Mr. Dees is the Co-founder and Chief Trial Counsel of the Southern Poverty Law Center, an organization that throughout its history has worked to make the nation's Constitutional ideals a reality.
The SPLC legal department fights all forms of discrimination and works to protect society's most vulnerable members, handling innovative cases that few lawyers are willing to take. Over three decades, it has achieved significant legal victories, including landmark Supreme Court decisions and crushing jury verdicts against hate groups.
Please join us on Thursday, October 1st at the Hyatt Regency Louisville, as this civil rights hero comes to share his thoughts on hate groups in Kentucky and across the nation. Buy your tickets today!
In his autobiography, Dees described a dark "night of soul searching at a snowed-in Cincinnati airport" in 1967, after which he vowed to devote the rest of his career to fighting injustice, bigotry and hate. He sold his book publishing business and with the revenue generated by that, he opened the Southern Poverty Law Center in Alabama in 1971.
Since then, Dees has successfully sued the Ku Klux Klan, Tom Metzger's White Aryan Resistance, The Aryan Nations, and The Imperial Klans of America, among others.

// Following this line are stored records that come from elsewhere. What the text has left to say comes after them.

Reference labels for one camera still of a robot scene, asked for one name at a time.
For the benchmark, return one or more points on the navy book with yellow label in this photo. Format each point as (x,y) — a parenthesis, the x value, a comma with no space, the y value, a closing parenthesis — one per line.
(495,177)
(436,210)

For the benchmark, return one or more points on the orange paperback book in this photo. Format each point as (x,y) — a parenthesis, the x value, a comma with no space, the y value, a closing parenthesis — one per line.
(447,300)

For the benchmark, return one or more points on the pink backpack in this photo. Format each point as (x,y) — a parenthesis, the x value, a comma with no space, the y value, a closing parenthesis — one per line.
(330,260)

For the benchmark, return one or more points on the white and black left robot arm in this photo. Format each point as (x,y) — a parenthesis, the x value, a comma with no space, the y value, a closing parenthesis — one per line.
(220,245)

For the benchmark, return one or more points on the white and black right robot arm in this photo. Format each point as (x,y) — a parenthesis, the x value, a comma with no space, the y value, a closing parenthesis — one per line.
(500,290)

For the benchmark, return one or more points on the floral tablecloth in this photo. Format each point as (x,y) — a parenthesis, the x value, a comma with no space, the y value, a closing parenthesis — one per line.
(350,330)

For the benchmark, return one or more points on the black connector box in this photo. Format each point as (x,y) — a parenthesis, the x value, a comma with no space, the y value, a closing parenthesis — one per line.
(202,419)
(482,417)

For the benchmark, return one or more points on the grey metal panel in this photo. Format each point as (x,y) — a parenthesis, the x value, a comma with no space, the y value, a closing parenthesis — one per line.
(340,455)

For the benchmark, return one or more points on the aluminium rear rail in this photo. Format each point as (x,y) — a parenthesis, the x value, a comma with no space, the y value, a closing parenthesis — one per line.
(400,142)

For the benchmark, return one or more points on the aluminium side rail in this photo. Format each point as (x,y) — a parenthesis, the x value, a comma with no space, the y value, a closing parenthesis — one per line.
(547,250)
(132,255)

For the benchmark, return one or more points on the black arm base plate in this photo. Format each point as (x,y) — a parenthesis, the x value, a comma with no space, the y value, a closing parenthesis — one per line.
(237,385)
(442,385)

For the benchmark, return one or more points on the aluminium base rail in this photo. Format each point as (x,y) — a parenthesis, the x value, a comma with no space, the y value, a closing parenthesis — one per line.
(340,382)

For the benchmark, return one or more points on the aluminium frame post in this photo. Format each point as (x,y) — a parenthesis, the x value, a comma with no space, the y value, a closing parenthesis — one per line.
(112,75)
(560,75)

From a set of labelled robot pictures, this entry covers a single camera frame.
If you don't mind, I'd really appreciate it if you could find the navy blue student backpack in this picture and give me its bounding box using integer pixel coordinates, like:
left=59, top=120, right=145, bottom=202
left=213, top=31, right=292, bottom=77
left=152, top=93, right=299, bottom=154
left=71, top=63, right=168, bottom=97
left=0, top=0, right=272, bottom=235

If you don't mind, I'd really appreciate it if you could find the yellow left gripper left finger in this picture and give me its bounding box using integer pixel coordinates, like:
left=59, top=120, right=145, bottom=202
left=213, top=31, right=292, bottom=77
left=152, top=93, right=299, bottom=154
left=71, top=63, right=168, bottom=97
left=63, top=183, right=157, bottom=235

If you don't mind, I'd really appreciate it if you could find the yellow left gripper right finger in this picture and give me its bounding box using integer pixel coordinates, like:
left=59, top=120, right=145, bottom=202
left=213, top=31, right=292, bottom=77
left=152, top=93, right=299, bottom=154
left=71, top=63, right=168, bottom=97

According to Wikipedia, "Over 30 people have been jailed in connection with plots to kill Dees or blow up the center. Most recently a July 29, 2007 letter allegedly came from Hal Turner, a white supremacist talk show host, after the SPLC filed a lawsuit against the Imperial Klans of America (IKA) in Meade County [Kentucky]. During the IKA trial a former member of the IKA said that the Klan head told him to kill Dees."